Finalmente, chamado o velho mestre feiticeiro, este ordena à vassoura que vá
para o seu canto:
Pois que os
fantasmas
Só os chama,
para os seus fins,
O velho
mestre.
Em 1940, o magistral
filme de animação Fantasia, da Walt
Disney Pictures, incluía uma ilustração
do poema sinfónico L’aprendi sorcier,
de Paul Dukas, baseado naquele poema de Goethe: Mickey Mouse, aprendiz de feiticeiro,
apodera-se do chapéu mágico do mestre e dá vida a uma vassoura que depois não
consegue controlar.
Vem isto a propósito
do feitiço lançado sobre os deputados da Assembleia da República. No vórtice da
internet, eles acedem aos seus computadores e marcam presença nas sessões,
votam leis, levados numa enxurrada virtual que parece inevitável.
Enquanto noutros
parlamentos a marcação de presenças e a votação das leis é separada do trabalho
virtual dos deputados, na Assembleia da República a sua responsabilização está
ligada à manipulação de equipamentos que verdadeiramente não controlam. Um
acesso transparente às bases de dados das presenças dos deputados, bases de
dados que eles próprios alimentam, às bases de dados das votações, que também
eles próprios alimentam, bases de dados que são da República, seria a password que permitiria aos deputados
quebrar o feitiço imaterial em que vivem. Essas bases de dados devem estar
disponíveis aos cidadãos. E esses dados, públicos, permitiriam que os próprios
deputados pudessem observar livremente o seu próprio labor, saber os limites
materiais onde se movimentam, as fronteiras do seu mandato.
Quando se aceita que
se desmaterializem coisas tão pessoais como a presença numa reunião ou tão
importantes como a votação de uma lei, há um feitiço tecnológico que nos está a
toldar a importância das coisas. Há tarefas que têm de estar materialmente ligadas
aos seus intervenientes. O computador é uma ferramenta que nos ajuda no labor
diário, não é um “irmão grande” a que nos temos de submeter. E, se os registos
da atividade não são imediatamente visíveis e legíveis, por todos, então algo
está fora do nosso controlo.
Este feitiço parece
abranger outras áreas “imateriais”. Por exemplo, a sequência de operações, ao
computador, que permite aos deputados trabalhar na Assembleia da República.
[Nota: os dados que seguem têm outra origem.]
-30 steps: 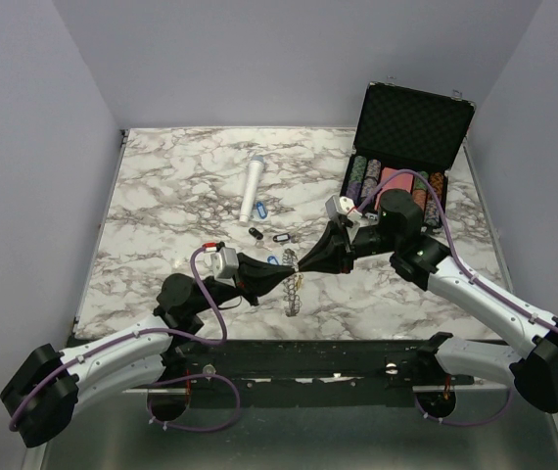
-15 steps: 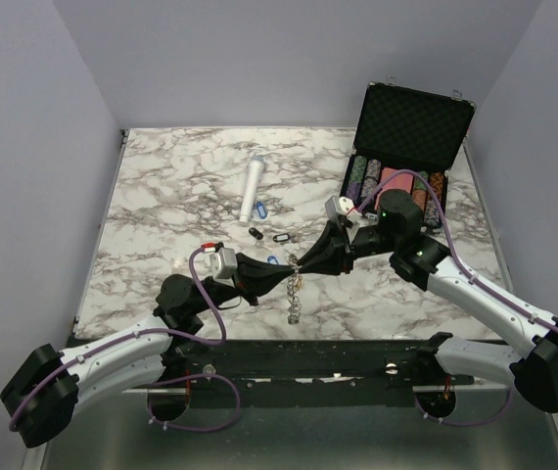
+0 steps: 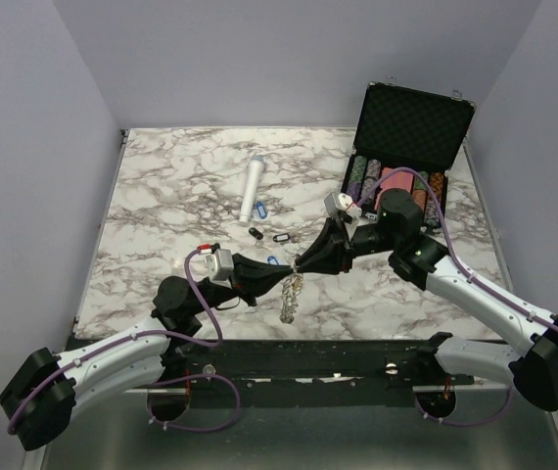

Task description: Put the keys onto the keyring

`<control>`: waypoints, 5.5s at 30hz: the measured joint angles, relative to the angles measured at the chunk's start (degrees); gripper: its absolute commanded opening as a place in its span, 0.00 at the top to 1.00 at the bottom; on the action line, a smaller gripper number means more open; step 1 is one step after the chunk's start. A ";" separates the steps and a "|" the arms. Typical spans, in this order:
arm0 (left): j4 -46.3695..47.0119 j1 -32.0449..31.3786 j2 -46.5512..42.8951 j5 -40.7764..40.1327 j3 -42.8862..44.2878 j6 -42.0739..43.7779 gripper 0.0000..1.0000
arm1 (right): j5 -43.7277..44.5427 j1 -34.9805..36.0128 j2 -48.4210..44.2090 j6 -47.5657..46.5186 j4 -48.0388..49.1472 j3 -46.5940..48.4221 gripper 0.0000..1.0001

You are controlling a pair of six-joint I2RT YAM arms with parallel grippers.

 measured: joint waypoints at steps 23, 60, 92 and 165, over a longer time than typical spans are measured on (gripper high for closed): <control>-0.55 -0.07 -1.36 -0.68 -1.16 -1.11 1.00 | -1.20 -0.37 0.44 3.93 2.36 1.18 0.69; 3.89 -0.07 0.94 -4.31 -2.25 -3.65 1.00 | 1.86 1.14 1.57 0.85 3.21 -1.29 0.80; -18.43 -0.04 -13.66 -5.29 1.70 -2.45 0.24 | 3.96 1.88 5.22 -26.58 -31.06 14.32 1.00; -19.87 0.04 15.52 4.81 13.97 10.08 0.89 | 18.73 1.88 14.16 -48.09 -62.29 28.87 1.00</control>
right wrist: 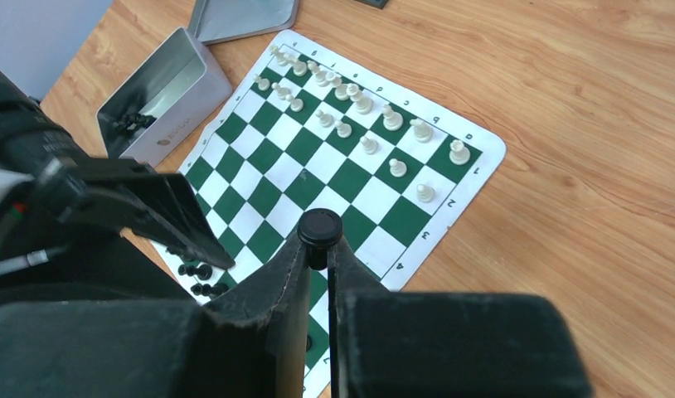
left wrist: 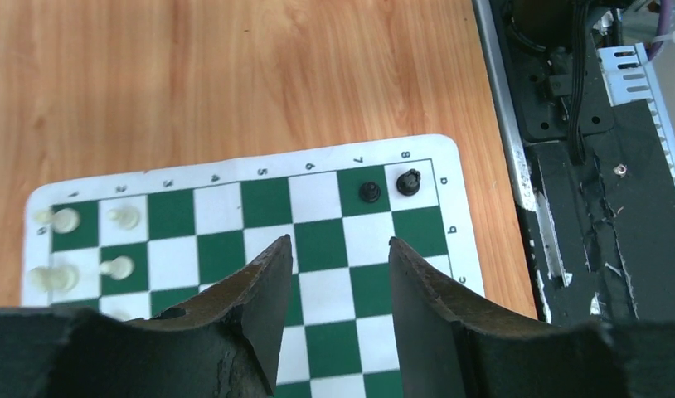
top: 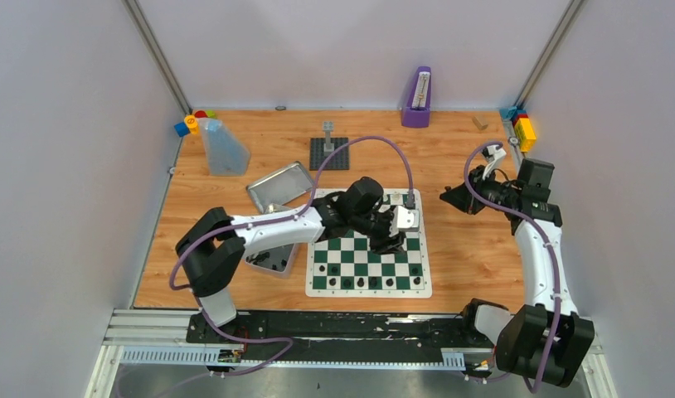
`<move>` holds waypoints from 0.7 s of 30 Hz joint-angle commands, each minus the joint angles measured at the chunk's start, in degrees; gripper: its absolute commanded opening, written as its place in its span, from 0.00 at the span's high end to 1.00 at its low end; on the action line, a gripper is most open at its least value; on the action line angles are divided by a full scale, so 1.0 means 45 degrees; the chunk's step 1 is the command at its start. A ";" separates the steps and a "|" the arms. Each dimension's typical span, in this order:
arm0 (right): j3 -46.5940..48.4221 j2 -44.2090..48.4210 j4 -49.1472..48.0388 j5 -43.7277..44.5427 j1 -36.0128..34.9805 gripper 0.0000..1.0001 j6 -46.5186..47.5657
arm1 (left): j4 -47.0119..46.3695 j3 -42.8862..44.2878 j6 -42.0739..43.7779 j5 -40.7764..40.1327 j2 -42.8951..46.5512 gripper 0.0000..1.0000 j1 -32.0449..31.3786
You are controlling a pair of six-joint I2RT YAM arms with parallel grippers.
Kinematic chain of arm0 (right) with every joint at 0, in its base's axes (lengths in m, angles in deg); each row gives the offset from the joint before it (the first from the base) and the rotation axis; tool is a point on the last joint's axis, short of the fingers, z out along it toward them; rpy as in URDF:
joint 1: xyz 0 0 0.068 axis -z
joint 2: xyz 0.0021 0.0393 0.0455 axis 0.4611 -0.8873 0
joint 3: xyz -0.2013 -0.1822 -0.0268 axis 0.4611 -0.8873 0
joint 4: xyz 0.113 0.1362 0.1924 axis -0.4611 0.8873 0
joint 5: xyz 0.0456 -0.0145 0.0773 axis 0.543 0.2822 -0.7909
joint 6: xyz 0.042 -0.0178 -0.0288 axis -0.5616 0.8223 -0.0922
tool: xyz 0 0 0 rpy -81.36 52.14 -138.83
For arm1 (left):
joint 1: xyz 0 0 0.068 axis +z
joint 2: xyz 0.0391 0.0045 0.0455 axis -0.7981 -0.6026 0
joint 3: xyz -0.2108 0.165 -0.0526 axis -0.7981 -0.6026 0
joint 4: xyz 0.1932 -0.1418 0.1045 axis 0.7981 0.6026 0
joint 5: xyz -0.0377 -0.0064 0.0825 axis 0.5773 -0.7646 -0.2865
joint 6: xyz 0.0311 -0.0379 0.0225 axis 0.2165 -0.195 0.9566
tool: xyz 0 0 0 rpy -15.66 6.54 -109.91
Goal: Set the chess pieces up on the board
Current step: Place the chess piece on the chessboard.
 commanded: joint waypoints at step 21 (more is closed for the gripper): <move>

Todas as funcionalidades que ajudam ao trabalho são vantajosas, mas onde está
explicado esse leque de funcionalidades informáticas, fornecidas aos deputados,
e que se traduzem em resultados materiais como a presença em reuniões, a
aprovação de leis, as remunerações derivadas da morada de trabalho? (E existe
uma morada de trabalho?) Onde está o fluxo desta informação? E é explicada aos
deputados a consequência material da sua morada, provavelmente inserida ao
computador?
Toda esta panóplia
virtual subjacente à atividade dos deputados tem de estar imediatamente
visível, também para escrutínio e visibilidade dos seus intervenientes. Seja
através da visibilidade imediata das ações, de uma forma legível (quadros das
votações, das presenças, legíveis), seja através de uma fácil apresentação
desses dados a todos.
Só esta
transparência evitará que se tenha de chamar o velho mestre feiticeiro.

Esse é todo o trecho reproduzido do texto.